Need something a bit more flexible?
http://www.opencongress.org/tools
Open Congress is pretty flexible- you can even design custom widgets for your desktop and they seem to be a good match for your feeling that Congress is an adversary for constituents.
The fact that you have a public forum as a “citizen journalist” and automatically decided the No Credibility NYT was responsible for striking the first blow to make information readily available when a simple web search would have yielded dozens of sources that have all of this info + much more for years is a statement of it’s own.
Information availability isn’t the issue, responsible journalism being dead is.
January 12th, 2009
Those are nice tools for the already tech-savvy, just as the NYT Congress API is providing a great way for developers to make tools for the less tech savvy to use.
January 12th, 2009
How is typing in your address “tech savvy”? It lists your state and national reps, roll call and how they voted on the last bills. You can one click and send email to them. You can click and go to their websites.

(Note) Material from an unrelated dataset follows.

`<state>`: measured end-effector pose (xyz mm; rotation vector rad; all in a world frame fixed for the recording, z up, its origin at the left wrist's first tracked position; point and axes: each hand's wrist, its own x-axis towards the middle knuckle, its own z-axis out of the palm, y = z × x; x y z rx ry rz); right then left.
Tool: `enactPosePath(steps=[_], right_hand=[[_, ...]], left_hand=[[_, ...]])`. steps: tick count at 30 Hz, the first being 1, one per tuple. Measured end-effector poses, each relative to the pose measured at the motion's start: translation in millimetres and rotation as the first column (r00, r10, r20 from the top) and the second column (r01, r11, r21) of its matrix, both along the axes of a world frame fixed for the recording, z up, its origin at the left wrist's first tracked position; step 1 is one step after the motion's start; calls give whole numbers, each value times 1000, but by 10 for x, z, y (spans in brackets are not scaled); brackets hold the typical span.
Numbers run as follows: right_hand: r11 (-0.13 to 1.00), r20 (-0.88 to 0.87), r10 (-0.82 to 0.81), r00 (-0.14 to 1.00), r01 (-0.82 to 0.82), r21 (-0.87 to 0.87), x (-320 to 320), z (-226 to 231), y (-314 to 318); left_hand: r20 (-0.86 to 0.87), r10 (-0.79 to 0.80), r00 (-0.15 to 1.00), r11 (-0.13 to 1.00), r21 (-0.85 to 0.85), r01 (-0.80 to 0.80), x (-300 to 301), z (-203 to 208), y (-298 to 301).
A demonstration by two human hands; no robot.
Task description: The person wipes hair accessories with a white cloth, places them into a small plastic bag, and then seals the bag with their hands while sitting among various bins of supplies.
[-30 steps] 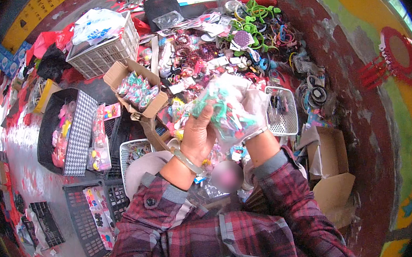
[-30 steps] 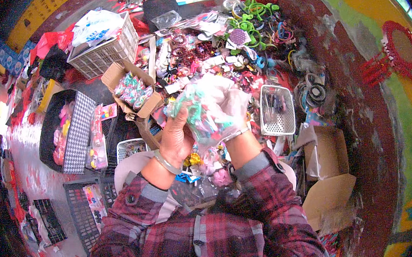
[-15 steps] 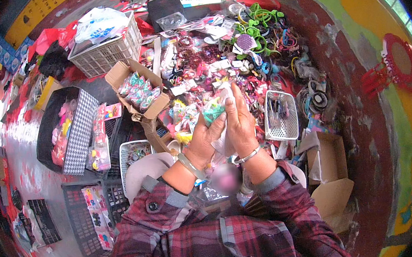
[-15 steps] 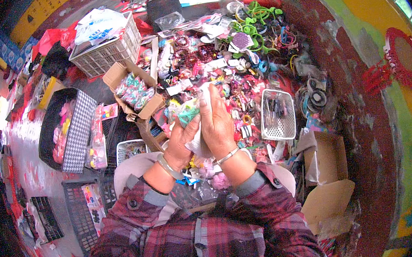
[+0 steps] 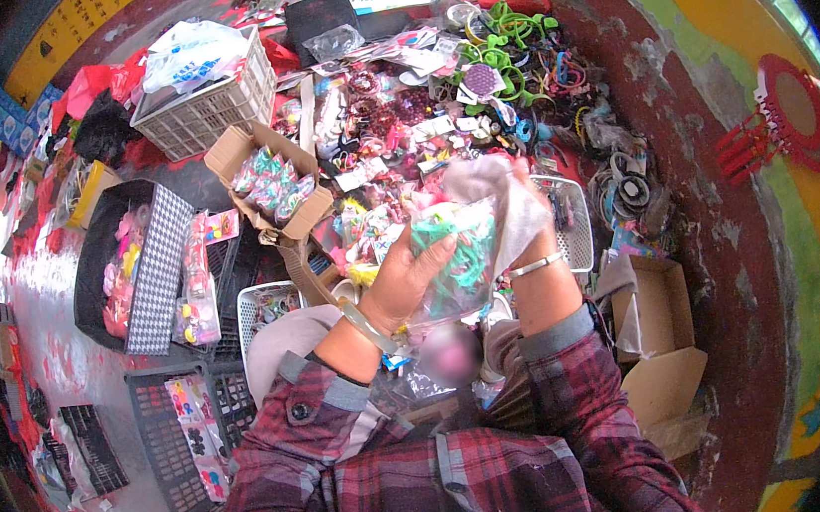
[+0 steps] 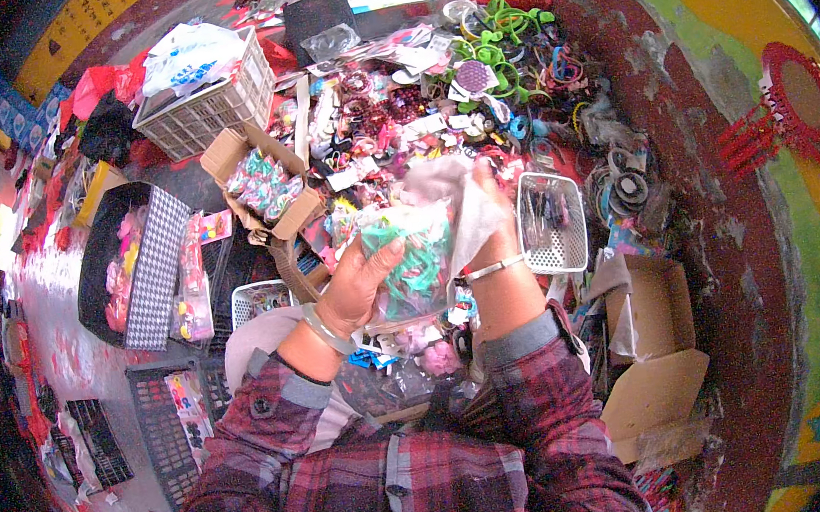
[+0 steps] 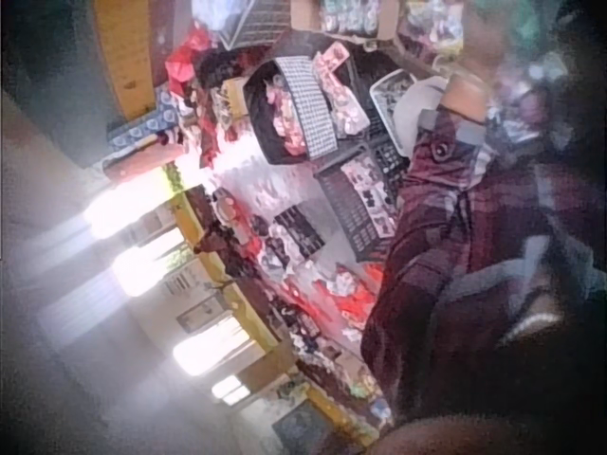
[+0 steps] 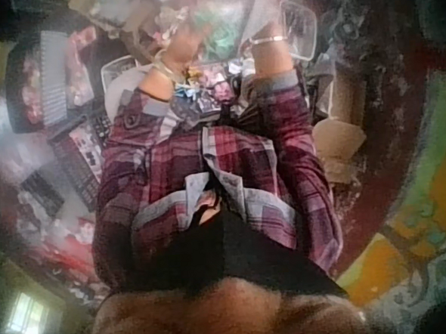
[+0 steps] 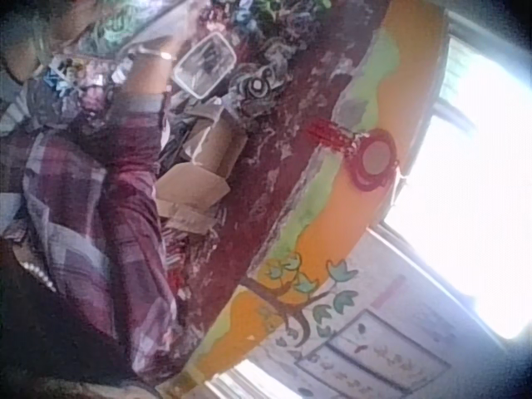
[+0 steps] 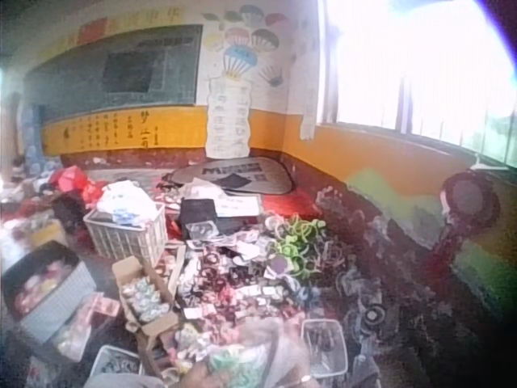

It will send you weekly newsletters if you want listing weekly votes and attendance. You can easily find out how they voted on a particular bill.
Look, I can even get my local officials:
http://www.congress.org/congressorg/officials/locality/?entity_id=5974&state=FL
It’s really hard to see what the NYT api will do except to reinvent the wheel, my first link is already doing it, no tech savvy needed if you can read and click.